Self-Criticism & Self-Refinement
Make the model critique and revise its own output — but cap the loop at one to three passes before quality erodes.
Why this matters
A model's first answer is a single forward pass: it commits to each token before it has seen the whole. That is exactly the situation where a human would reread a draft and fix the obvious mistakes. Self-criticism techniques give the model that second look. You take the first output, ask the model to find what is wrong with it, then ask it to produce a corrected version conditioned on that critique.

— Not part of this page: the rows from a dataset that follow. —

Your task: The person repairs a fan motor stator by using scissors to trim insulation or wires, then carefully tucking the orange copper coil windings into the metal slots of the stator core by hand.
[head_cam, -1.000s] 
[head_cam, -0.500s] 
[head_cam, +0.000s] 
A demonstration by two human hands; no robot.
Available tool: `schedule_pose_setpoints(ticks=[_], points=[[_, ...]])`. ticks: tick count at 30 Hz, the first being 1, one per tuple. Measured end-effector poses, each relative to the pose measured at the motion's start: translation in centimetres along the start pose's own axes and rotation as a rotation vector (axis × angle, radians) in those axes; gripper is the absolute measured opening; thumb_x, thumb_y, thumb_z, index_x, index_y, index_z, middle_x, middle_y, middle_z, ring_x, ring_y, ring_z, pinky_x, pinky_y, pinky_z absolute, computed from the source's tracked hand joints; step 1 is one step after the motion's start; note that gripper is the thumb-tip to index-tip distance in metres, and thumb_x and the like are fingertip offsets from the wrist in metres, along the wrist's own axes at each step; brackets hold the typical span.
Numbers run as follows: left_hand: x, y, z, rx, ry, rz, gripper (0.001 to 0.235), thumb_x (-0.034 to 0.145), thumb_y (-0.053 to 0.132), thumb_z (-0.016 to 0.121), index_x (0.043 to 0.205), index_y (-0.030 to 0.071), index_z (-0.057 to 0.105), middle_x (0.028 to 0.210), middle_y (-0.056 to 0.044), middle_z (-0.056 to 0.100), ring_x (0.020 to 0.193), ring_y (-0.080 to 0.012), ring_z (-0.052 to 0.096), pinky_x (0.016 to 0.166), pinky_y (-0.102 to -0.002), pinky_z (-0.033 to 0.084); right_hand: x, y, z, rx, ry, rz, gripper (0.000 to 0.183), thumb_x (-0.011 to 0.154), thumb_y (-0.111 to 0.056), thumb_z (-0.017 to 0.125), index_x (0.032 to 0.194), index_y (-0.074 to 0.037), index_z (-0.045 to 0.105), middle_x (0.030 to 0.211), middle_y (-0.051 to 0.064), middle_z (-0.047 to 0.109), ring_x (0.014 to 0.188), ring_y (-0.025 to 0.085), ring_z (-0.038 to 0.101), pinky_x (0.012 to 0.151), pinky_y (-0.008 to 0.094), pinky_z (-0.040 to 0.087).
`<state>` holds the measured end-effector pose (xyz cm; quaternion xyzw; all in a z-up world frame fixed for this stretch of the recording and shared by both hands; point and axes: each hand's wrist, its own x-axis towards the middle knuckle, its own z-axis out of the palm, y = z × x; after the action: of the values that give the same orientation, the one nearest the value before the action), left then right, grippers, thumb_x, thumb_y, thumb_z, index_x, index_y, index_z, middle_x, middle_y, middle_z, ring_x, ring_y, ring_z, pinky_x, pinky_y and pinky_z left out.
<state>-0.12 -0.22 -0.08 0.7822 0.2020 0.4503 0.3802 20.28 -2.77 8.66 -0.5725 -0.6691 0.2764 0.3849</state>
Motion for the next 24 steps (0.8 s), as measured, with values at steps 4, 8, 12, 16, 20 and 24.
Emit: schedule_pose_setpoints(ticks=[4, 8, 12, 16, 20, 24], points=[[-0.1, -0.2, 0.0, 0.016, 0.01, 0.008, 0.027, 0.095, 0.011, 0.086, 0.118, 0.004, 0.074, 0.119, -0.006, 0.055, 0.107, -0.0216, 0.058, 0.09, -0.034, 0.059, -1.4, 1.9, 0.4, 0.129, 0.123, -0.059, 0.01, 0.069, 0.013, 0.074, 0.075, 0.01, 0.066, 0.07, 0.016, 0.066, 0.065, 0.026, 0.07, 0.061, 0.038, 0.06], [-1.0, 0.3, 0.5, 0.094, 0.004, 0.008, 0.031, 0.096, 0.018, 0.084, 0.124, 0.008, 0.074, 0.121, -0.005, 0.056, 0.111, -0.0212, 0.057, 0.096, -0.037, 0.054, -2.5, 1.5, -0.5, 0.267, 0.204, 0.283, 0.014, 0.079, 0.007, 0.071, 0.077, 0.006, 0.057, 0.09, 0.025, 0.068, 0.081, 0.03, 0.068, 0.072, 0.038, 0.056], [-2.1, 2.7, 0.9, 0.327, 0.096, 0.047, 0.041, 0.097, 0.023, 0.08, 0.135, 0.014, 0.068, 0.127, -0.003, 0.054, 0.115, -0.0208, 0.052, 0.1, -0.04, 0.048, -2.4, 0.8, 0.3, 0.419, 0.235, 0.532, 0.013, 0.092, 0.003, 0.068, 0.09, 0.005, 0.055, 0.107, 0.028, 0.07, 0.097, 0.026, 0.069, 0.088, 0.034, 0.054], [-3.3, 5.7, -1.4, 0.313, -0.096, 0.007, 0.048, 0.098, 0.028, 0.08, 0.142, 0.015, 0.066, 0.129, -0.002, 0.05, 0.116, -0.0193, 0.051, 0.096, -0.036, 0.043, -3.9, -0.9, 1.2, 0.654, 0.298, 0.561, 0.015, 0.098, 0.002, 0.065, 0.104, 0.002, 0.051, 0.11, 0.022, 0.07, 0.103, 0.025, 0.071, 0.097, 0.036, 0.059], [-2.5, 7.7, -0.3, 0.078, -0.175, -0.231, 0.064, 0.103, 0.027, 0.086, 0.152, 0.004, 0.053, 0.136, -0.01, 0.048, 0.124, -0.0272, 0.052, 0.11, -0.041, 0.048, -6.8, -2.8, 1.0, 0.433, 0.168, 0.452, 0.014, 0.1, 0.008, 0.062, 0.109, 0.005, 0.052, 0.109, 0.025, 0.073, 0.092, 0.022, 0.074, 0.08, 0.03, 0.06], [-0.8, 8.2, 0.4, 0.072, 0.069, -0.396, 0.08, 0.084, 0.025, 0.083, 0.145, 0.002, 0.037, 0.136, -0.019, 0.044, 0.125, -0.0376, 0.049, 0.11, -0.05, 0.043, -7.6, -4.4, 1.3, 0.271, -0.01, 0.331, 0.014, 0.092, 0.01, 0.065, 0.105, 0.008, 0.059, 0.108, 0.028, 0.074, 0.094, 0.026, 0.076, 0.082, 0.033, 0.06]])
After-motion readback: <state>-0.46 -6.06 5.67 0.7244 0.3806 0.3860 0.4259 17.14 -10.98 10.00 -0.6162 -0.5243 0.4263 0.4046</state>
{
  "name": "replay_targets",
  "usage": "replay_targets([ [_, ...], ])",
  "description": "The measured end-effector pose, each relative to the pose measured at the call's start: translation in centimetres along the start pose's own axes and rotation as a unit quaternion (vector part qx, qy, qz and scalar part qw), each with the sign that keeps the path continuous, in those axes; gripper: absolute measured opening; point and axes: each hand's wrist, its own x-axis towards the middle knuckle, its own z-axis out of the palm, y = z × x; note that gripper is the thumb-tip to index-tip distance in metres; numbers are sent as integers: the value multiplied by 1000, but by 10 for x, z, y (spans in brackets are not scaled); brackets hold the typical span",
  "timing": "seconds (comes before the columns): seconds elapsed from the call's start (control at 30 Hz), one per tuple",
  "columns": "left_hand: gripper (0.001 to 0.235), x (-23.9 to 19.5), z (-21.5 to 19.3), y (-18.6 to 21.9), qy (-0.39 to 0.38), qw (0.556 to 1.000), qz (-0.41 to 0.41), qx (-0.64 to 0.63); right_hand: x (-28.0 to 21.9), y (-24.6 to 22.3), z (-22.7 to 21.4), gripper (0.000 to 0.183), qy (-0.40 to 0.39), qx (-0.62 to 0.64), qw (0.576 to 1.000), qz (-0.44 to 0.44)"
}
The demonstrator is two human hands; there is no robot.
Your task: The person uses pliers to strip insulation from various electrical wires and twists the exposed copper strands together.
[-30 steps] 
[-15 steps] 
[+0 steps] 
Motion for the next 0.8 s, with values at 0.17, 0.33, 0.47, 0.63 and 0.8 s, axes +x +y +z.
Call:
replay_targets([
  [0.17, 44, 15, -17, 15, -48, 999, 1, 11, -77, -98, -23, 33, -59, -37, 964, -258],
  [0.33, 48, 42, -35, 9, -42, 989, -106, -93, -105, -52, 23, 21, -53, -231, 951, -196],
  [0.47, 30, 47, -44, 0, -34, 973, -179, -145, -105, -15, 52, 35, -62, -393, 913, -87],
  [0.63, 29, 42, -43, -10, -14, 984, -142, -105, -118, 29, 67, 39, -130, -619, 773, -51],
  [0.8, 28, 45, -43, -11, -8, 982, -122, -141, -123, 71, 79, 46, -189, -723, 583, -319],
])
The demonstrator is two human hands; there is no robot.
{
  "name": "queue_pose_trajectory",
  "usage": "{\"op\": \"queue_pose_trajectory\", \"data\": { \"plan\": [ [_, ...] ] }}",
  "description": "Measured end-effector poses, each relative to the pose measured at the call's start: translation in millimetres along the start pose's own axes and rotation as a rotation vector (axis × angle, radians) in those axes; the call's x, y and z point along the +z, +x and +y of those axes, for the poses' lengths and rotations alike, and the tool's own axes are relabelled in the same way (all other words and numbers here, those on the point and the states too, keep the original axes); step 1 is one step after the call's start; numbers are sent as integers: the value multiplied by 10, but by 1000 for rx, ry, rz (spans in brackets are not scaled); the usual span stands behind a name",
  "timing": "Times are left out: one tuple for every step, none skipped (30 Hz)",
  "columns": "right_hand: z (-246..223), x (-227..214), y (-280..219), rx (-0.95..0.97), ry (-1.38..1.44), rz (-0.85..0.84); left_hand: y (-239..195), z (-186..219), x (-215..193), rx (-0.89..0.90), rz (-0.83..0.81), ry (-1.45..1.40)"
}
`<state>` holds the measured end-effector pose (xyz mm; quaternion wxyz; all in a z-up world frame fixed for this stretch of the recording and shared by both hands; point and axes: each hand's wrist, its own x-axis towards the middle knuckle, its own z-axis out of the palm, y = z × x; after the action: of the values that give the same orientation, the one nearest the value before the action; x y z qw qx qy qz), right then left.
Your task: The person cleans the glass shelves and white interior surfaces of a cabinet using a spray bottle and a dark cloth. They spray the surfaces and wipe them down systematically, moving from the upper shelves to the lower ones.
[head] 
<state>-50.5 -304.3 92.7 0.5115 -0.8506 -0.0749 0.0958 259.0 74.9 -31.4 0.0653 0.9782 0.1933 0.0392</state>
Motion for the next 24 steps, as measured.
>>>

The reason this works at all is that verification is often easier than generation. Spotting that a function lacks input validation, or that a summary dropped a key caveat, is a narrower task than writing the thing correctly the first time — and narrower tasks are where models are more reliable. Schulhoff's Prompt Report treats self-criticism as one of the core families of techniques, and the empirical prompt-engineering literature consistently finds gains on reasoning, math, and code tasks when a critique step is added. The gains are real but task-dependent, and they are bounded: there is a point past which the loop stops helping and starts hurting.
How to do it
Self-Refine: critique, then revise
Self-Refine is the canonical loop. Three steps, same model throughout:
- Generate an initial answer.
- Feedback: ask the model to critique that answer against explicit criteria.
- Refine: ask it to rewrite the answer using the feedback.
Steps 2 and 3 can repeat. The single most important design choice is the stopping condition. Either fix the iteration count (one or two passes is the sweet spot for most tasks) or let the model emit a stop signal — e.g. instruct it to reply only with NO_ISSUES when the critique step finds nothing material to change, and break the loop on that token.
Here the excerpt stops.